In the stables, the horses knew the sound of her footsteps, or maybe they smelled the salt on her hair. A concert of nickers and snorts erupted in the stalls. Daisy went to the coatrack first, and slid on an oversize button-up that she kept there for chilly days. It smelled of hay.
“How is everyone?” she said, stopping at each one to rub their necks or kiss their noses. “Quite a morning, hasn’t it been?”
Peanut was pacing with nostrils flared, and she spent a few minutes stroking his long neck before moving on. Horses were her lifeblood. Feeding, grooming, riding, loving. She only wished that Mr. Montgomery would let her train them—officially, that was. Without being asked as a last resort by Mr. Silva when everyone else had tried. Lord knew she was better than the rest of the guys. When she got to Moon’s stall, all the blood rushed from her head. The door had been left open and two Japanese slippers hung from the knob. She had hidden them in the corner under some straw—apparently not well enough.

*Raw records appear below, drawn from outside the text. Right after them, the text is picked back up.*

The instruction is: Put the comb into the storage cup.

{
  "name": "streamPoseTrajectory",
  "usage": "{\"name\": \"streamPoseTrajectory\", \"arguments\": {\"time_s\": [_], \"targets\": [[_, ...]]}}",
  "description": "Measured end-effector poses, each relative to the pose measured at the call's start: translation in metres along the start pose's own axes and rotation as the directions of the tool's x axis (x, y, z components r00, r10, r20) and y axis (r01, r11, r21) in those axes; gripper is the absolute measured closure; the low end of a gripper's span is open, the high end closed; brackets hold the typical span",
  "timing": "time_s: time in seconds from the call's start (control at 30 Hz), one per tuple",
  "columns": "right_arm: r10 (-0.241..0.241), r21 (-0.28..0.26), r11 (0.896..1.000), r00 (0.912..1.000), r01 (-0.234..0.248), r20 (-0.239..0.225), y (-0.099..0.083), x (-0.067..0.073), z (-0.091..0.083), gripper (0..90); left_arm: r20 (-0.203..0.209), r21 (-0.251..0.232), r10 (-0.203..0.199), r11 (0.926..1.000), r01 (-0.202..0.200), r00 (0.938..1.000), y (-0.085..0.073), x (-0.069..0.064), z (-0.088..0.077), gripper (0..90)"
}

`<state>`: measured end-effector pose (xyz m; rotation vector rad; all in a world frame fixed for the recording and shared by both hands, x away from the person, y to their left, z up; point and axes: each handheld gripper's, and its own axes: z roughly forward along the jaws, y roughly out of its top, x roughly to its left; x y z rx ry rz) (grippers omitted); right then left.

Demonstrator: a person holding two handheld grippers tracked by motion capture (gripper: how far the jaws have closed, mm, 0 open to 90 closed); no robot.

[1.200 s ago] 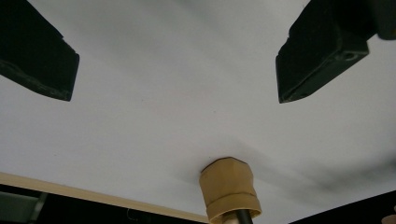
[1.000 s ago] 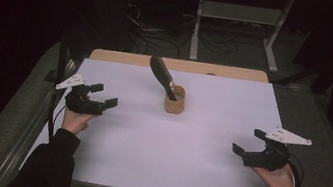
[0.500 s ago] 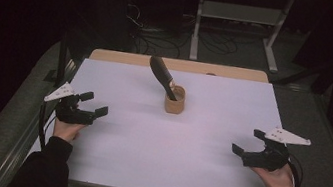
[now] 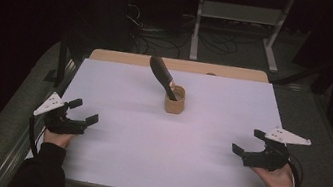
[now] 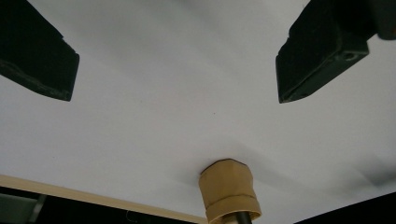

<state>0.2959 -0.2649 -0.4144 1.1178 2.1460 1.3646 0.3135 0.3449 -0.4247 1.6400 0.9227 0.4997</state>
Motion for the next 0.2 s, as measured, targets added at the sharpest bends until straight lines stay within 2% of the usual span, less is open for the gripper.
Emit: {"name": "streamPoseTrajectory", "arguments": {"time_s": [0.2], "targets": [[0.005, 0.004, 1.0, 1.0, -0.005, 0.001, -0.0013, -0.0015, 0.0004, 0.0, 0.007, 0.002, -0.005, 1.0, 0.005, 1.0, -0.0015, 0.0001, -0.002, 0.0]]}}
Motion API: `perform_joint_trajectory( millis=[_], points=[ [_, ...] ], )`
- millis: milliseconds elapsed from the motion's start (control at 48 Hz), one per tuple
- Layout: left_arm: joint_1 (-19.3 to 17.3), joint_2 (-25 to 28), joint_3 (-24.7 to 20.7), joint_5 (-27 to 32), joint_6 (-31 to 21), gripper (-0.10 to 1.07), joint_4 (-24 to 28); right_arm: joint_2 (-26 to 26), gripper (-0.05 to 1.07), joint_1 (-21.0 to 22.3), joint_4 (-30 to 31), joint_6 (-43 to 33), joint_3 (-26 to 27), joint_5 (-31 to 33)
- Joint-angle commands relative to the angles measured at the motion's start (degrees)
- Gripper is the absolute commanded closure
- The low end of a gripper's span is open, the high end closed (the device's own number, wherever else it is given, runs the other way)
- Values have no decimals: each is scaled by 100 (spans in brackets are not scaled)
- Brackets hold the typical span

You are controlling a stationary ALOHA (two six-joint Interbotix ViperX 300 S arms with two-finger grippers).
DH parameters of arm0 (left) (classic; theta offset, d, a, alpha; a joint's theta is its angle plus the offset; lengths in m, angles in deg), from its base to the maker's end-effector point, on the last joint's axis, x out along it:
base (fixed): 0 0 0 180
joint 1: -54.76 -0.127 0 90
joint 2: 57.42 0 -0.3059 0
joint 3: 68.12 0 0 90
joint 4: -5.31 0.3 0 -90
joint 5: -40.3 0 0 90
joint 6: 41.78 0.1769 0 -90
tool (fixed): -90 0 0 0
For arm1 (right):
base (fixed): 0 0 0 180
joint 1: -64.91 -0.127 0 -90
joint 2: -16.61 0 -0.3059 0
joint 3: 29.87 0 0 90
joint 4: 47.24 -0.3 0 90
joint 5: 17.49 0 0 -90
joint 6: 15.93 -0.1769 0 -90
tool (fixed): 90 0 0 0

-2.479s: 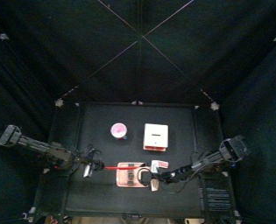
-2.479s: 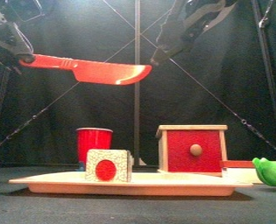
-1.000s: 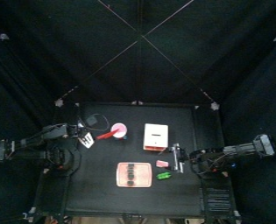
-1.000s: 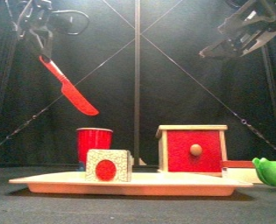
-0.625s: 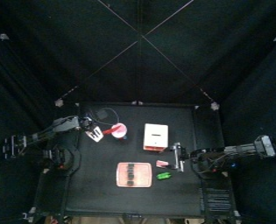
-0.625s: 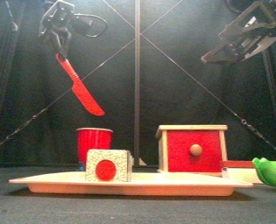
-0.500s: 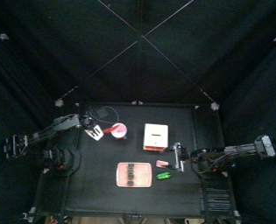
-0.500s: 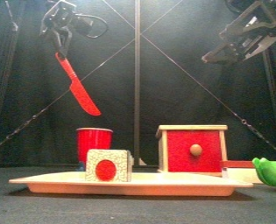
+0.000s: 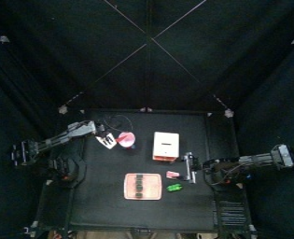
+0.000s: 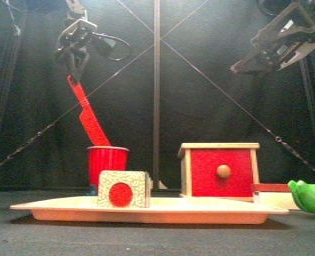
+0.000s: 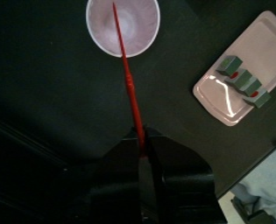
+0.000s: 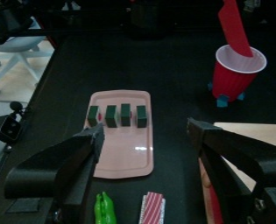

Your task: Put knife in cup

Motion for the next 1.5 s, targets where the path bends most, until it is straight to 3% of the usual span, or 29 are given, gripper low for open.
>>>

Just then she heard another car pull up. The ranch truck. A couple of the ranch hands poured out, making a beeline to the stables. Mr. Montgomery followed on their heels with a machete in his hand and a gun on his hip. Daisy felt the skin tighten on the back of her neck. His ever-present limp seemed even more pronounced.
When he saw her, he said, “Where’s Silva?”
No mention that they were under attack.
“In town,” she answered.
“What about Walker?”
“Walker just left in a big hurry,” she answered.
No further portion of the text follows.